Make an exact copy, from the records below, of the lines from the line containing "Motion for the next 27" to the line containing "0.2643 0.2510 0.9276", both lines included, excluding pictures.

==== Material to process

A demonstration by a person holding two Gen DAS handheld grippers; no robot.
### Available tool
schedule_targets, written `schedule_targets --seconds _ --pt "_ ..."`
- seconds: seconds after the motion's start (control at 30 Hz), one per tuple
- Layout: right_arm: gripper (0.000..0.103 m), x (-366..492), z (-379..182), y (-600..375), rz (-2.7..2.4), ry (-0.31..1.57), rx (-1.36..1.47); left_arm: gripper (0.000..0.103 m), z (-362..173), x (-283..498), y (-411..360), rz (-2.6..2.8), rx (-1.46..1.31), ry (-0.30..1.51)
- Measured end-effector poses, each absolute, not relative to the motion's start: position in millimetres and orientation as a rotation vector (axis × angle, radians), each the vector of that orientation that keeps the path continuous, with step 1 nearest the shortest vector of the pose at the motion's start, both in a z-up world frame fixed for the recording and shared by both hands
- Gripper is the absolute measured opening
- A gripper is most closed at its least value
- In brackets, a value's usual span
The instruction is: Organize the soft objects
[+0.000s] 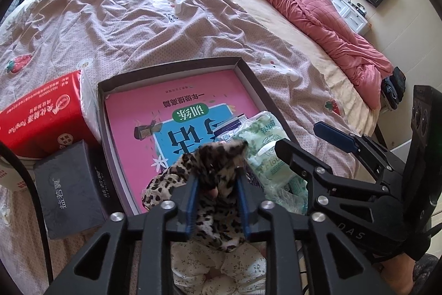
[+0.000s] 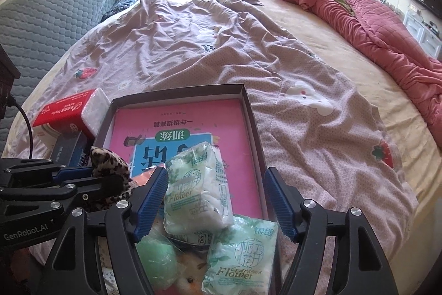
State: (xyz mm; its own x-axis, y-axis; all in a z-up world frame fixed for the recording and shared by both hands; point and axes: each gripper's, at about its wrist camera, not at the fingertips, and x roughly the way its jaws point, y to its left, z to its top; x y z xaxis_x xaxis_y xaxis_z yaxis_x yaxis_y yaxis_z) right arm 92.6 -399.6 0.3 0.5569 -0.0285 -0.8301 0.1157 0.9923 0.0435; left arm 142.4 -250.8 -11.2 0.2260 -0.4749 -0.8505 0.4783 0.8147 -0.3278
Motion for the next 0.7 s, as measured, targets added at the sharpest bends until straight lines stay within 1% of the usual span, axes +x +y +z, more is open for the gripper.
schedule_targets --seconds 0.03,0.07,0.13,0.2,0.27,0.4,0.47,0.53,0.7 --pt "0.074 92 1 -400 -0.091 0.976 0.098 0.037 -10 142 -251 -0.655 0.01 1.167" --pt "0.074 91 2 -401 -0.095 0.976 0.101 0.04 -8 141 -251 -0.649 0.019 1.161" --pt "0.074 89 4 -402 -0.103 0.966 0.11 0.04 -5 140 -250 -0.641 0.036 1.149" --pt "0.074 88 7 -403 -0.11 0.961 0.116 0.044 -2 139 -249 -0.636 0.036 1.145" --pt "0.075 86 9 -404 -0.115 0.955 0.123 0.051 1 139 -246 -0.631 0.034 1.141" --pt "0.075 81 15 -405 -0.122 0.944 0.13 0.054 5 137 -243 -0.629 0.027 1.139" --pt "0.075 78 18 -405 -0.123 0.941 0.134 0.059 7 135 -243 -0.627 0.033 1.137" --pt "0.075 76 21 -404 -0.124 0.933 0.135 0.062 9 132 -242 -0.622 0.04 1.133" --pt "0.075 70 30 -400 -0.123 0.918 0.133 0.066 16 124 -237 -0.605 0.064 1.112"
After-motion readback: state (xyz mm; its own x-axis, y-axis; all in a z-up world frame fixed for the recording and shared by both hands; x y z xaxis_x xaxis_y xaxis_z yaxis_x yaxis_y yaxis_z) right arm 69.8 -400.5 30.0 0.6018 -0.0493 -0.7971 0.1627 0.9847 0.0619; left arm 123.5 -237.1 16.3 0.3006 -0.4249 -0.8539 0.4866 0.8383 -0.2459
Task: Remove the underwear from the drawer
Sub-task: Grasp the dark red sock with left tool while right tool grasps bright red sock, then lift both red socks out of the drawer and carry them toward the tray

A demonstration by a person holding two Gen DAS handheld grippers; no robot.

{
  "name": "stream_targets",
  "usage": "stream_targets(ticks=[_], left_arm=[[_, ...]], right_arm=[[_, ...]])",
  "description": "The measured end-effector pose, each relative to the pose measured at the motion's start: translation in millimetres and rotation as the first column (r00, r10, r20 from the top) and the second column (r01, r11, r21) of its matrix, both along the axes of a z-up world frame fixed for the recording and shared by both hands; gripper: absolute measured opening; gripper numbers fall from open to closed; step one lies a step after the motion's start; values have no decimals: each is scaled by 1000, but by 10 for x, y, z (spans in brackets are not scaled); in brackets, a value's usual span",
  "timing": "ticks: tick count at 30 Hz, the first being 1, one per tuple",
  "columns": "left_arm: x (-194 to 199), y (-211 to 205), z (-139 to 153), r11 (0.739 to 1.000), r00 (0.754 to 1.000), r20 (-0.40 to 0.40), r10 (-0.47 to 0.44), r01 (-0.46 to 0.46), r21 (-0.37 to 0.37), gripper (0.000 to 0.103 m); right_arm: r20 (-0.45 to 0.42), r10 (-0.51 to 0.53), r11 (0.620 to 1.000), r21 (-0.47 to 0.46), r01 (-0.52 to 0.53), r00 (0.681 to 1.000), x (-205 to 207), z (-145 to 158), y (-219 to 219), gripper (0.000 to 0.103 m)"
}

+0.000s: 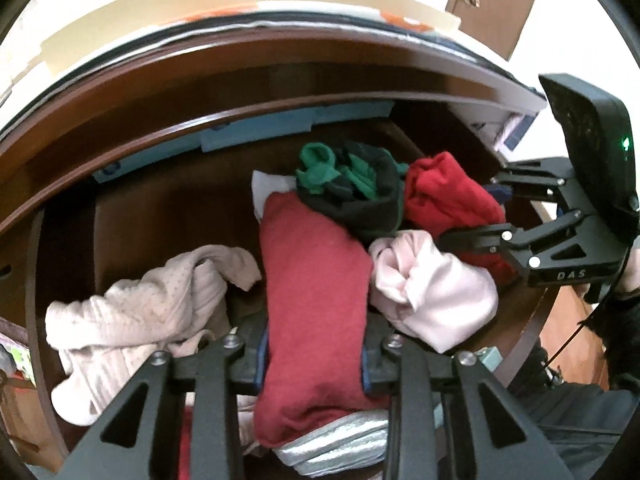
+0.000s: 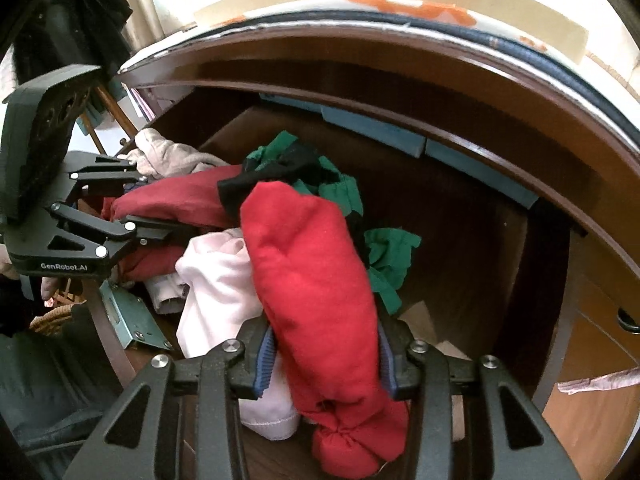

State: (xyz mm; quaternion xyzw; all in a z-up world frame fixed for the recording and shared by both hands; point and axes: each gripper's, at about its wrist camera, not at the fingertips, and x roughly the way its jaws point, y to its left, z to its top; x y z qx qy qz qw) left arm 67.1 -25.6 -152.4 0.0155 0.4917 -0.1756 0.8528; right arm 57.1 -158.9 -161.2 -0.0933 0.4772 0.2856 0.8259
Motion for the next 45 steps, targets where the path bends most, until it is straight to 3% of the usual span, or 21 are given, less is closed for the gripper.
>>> stream_targets(ticks=[22, 37, 45], left_arm=[[-213, 57, 273, 997, 977, 202, 69, -62, -41, 29], [-308, 77, 402, 996, 956, 282, 80, -68, -51, 29], [-388, 87, 524, 996, 931, 353, 90, -74, -58, 29]], right_arm=[[140, -37, 999, 17, 35, 990, -203, 167, -130, 44], [228, -52, 998, 29, 47, 972, -315, 250, -273, 44], [283, -61, 998, 38, 53, 957, -429, 287, -342, 44]])
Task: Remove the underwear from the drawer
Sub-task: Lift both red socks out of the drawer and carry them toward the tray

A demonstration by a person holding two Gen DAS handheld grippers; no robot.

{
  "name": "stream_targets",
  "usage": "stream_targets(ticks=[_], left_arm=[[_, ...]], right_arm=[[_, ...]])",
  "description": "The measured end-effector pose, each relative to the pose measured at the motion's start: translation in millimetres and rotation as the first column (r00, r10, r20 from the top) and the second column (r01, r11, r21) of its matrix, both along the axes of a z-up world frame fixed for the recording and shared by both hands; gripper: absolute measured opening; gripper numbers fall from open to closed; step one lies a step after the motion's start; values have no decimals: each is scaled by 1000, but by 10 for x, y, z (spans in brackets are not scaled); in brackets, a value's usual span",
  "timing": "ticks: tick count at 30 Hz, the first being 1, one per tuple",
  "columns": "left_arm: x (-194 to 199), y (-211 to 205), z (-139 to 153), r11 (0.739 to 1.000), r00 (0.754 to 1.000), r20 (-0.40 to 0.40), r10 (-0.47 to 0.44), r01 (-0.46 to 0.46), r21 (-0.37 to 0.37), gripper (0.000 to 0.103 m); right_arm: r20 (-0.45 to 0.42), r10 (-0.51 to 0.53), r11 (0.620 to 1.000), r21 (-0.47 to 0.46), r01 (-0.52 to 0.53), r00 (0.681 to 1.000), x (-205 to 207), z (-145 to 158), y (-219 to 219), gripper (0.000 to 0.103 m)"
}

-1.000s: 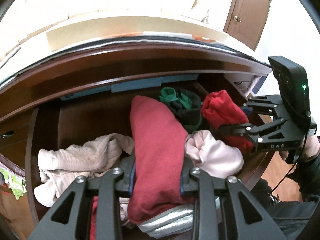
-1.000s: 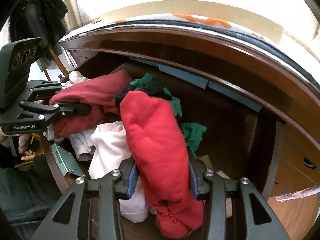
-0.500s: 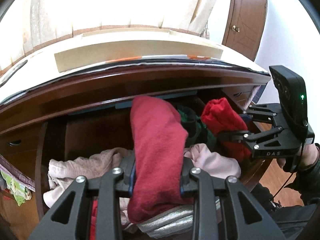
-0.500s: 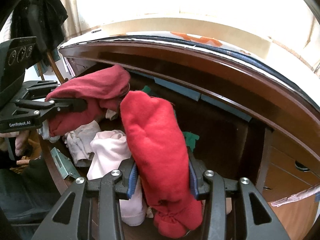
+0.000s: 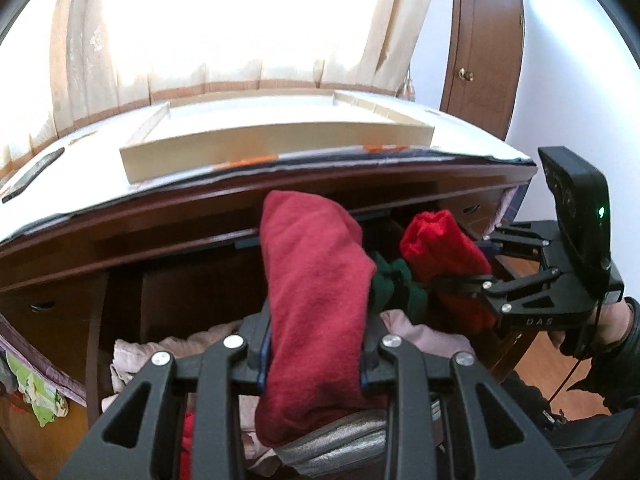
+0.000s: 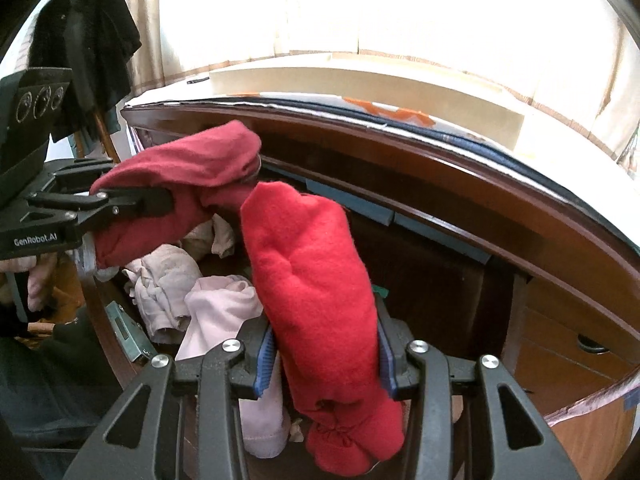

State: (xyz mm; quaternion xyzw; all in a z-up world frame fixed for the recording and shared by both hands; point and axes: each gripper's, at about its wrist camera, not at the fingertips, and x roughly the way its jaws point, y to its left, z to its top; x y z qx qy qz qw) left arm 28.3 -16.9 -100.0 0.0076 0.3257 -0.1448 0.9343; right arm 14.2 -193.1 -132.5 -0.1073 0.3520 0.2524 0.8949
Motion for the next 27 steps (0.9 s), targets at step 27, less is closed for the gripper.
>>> stream_targets(ticks=[27], left_arm=[[-186, 29, 295, 1000, 984, 178, 14, -11, -14, 29]], right_arm=[[166, -26, 995, 96, 10, 986, -300, 298, -15, 44]])
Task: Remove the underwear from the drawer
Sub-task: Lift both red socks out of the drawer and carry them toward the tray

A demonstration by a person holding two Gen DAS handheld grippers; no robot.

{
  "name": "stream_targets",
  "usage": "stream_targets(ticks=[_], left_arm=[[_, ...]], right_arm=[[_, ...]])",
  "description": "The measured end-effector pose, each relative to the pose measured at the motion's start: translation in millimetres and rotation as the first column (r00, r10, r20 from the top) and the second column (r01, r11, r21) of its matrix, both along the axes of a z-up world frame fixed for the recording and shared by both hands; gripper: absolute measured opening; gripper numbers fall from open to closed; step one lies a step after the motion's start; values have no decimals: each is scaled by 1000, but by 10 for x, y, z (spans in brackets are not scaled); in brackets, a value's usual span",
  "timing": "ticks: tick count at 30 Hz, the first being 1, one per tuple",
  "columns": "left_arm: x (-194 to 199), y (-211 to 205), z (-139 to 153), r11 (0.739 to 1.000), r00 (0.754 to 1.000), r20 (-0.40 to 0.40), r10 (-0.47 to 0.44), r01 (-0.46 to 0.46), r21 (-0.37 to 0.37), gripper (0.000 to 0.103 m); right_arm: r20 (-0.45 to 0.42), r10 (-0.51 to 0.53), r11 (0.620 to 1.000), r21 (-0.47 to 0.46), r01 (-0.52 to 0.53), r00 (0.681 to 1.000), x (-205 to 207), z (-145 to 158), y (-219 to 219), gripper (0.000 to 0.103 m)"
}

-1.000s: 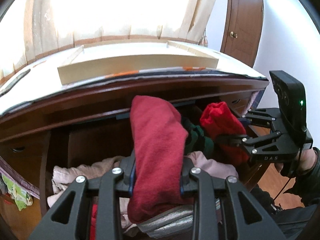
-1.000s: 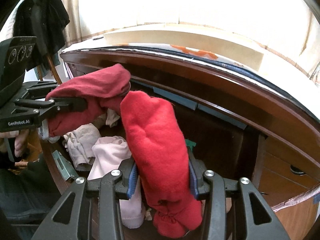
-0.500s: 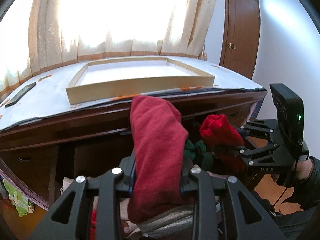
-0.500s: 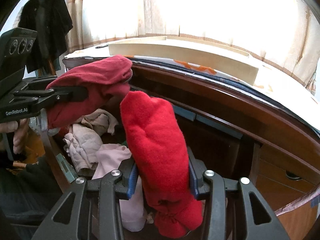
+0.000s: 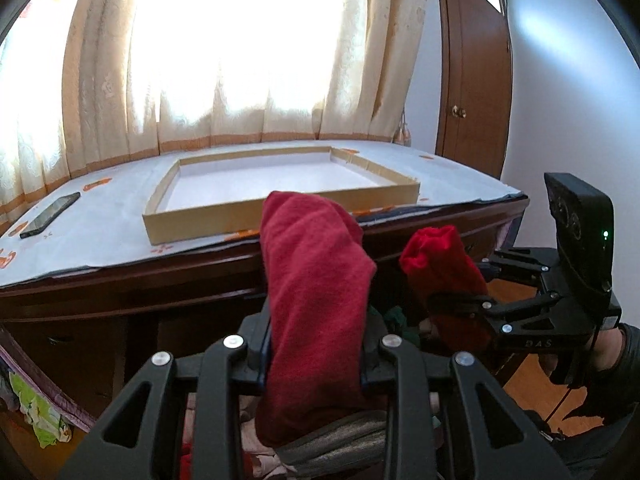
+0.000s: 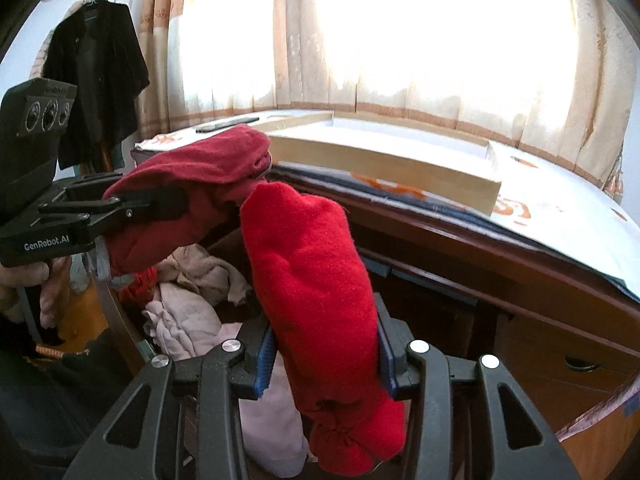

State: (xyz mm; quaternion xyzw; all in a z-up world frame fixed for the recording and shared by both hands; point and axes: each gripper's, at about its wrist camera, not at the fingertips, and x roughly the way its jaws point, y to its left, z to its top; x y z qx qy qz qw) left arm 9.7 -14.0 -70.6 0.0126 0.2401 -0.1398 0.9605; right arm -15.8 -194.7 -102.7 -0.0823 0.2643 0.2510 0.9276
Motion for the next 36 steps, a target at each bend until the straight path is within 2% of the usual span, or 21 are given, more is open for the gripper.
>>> stream_targets(ticks=[14, 25, 36], left_arm=[[-94, 39, 164, 1000, 994, 109, 16, -14, -23, 29], [-215, 49, 275, 999, 976, 212, 49, -47, -15, 29], [-276, 92, 353, 997, 962, 259, 82, -80, -18, 29]], right_arm=[[99, -18, 998, 64, 11, 995, -178, 232, -39, 44], [144, -32, 993, 120, 14, 989, -301, 414, -64, 44], [174, -45, 987, 157, 18, 984, -320, 539, -55, 44]])
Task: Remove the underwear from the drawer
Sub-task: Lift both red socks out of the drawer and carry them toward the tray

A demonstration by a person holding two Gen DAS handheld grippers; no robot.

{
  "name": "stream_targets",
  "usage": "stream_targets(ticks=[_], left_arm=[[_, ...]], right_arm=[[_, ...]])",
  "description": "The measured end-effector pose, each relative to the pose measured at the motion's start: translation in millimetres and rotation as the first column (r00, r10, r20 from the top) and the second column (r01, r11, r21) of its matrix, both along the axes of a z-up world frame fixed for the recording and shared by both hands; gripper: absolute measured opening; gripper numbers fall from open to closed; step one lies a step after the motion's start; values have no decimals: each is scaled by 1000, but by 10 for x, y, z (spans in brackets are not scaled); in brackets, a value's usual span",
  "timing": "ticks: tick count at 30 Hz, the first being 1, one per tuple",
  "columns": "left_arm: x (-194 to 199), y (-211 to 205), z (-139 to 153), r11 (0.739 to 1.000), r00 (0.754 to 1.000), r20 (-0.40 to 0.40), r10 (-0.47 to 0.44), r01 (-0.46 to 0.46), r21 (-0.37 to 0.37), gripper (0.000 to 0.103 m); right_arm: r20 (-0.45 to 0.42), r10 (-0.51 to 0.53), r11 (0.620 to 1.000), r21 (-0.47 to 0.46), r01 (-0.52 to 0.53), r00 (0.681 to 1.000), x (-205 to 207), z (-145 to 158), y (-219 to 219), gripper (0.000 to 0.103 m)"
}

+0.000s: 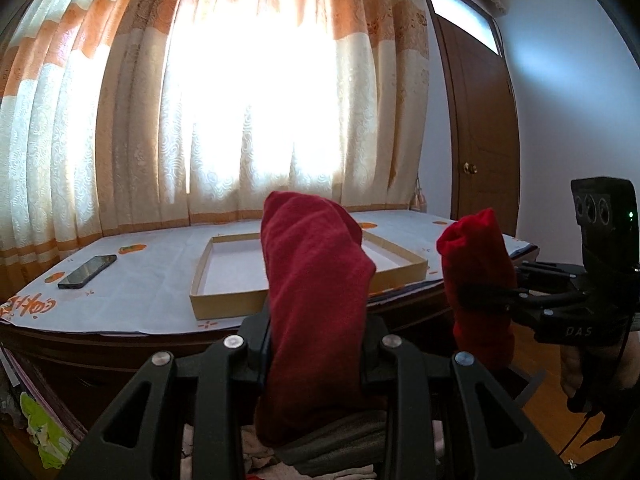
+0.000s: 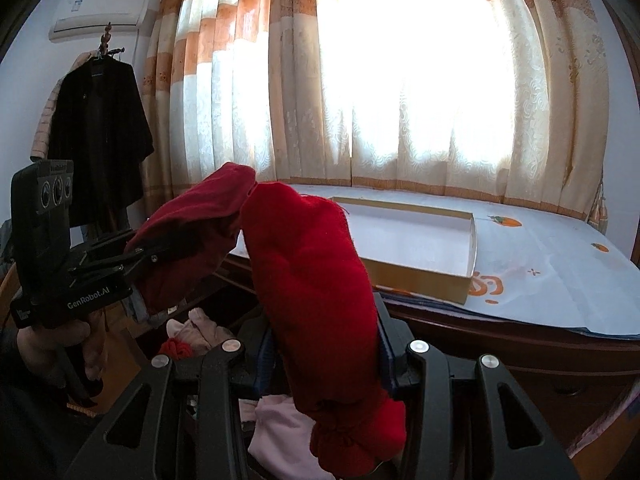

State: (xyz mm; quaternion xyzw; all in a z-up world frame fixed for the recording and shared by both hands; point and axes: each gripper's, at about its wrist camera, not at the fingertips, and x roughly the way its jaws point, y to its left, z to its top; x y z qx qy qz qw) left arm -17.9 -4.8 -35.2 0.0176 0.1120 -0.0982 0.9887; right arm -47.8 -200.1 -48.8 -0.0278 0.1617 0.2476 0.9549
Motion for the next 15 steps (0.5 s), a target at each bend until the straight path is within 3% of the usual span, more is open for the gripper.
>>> stream_targets(ticks=[15], left_arm=[[229, 2, 68, 999, 1000, -4, 6, -6, -40, 29]], right_arm=[[-43, -30, 998, 59, 32, 999, 341, 105, -97, 44]])
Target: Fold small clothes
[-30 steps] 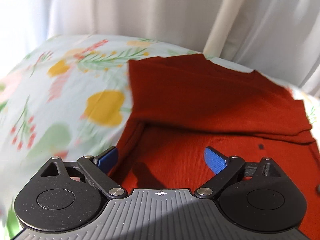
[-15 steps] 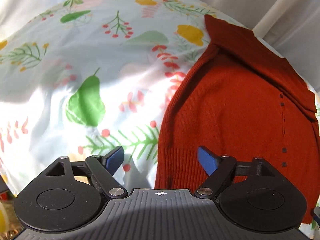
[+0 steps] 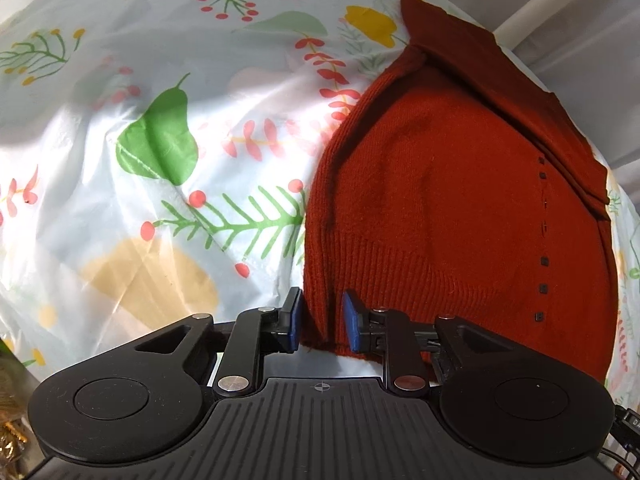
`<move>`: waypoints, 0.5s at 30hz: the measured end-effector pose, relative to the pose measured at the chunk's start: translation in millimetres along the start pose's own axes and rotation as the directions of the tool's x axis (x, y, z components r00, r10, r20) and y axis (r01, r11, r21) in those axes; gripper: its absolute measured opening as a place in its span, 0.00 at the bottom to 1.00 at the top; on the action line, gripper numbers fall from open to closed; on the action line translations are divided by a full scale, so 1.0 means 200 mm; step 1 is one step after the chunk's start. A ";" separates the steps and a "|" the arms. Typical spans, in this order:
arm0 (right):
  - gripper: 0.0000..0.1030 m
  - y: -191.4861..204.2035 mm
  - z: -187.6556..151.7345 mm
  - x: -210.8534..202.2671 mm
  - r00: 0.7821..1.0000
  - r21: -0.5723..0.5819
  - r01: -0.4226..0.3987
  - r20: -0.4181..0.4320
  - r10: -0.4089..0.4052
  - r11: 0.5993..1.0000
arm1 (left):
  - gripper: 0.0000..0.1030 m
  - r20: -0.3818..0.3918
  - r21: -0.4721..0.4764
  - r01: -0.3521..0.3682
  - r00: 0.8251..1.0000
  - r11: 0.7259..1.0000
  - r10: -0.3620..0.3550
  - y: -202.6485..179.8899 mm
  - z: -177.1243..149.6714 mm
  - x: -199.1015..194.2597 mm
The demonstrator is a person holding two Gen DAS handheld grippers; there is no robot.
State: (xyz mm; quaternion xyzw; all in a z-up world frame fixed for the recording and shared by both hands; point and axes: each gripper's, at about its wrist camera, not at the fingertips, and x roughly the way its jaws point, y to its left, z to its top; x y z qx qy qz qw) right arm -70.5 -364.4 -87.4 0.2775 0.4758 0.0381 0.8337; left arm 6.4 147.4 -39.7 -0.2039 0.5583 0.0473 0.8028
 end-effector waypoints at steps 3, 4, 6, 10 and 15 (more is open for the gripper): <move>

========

### [Finished task]
Motion for the next 27 steps (0.9 s), targets at step 27, less is closed for the gripper.
>>> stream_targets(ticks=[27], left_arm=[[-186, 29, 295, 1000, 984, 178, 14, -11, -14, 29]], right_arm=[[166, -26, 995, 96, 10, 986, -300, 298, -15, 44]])
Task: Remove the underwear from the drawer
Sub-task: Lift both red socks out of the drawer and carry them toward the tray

A demonstration by a person holding two Gen DAS handheld grippers; no robot.

{
  "name": "stream_targets",
  "usage": "stream_targets(ticks=[_], left_arm=[[_, ...]], right_arm=[[_, ...]])",
  "description": "The measured end-effector pose, each relative to the pose measured at the motion's start: translation in millimetres and rotation as the first column (r00, r10, r20 from the top) and the second column (r01, r11, r21) of its matrix, both along the axes of a z-up world frame fixed for the recording and shared by both hands; gripper: absolute measured opening; gripper numbers fall from open to closed; step one lies a step after the motion's start; values have no decimals: each is scaled by 1000, but by 10 for x, y, z (spans in brackets are not scaled); in brackets, a value's usual span",
  "timing": "ticks: tick count at 30 Hz, the first being 1, one per tuple",
  "columns": "left_arm: x (-194 to 199), y (-211 to 205), z (-139 to 153), r11 (0.739 to 1.000), r00 (0.754 to 1.000), r20 (-0.40 to 0.40), r10 (-0.47 to 0.44), r01 (-0.46 to 0.46), r21 (-0.37 to 0.37), gripper (0.000 to 0.103 m); right_arm: r20 (-0.45 to 0.42), r10 (-0.51 to 0.53), r11 (0.620 to 1.000), r21 (-0.47 to 0.46), r01 (-0.52 to 0.53), r00 (0.681 to 1.000), x (-205 to 207), z (-145 to 158), y (-219 to 219), gripper (0.000 to 0.103 m)"
}

-1.000s: 
-1.000s: 
-0.500s: 
-0.500s: 
+0.000s: 
+0.000s: 

State: (xyz mm; quaternion xyzw; all in a z-up world frame fixed for the recording and shared by both hands; point and axes: each gripper's, at about its wrist camera, not at the fingertips, and x roughly the way its jaws point, y to its left, z to its top; x y z qx qy qz qw) left arm 9.7 -14.0 -70.6 0.0126 0.2401 -0.1398 0.9605; right arm -15.8 -194.7 -102.7 -0.0823 0.2643 0.2510 0.9276

This exercise requires no further answer.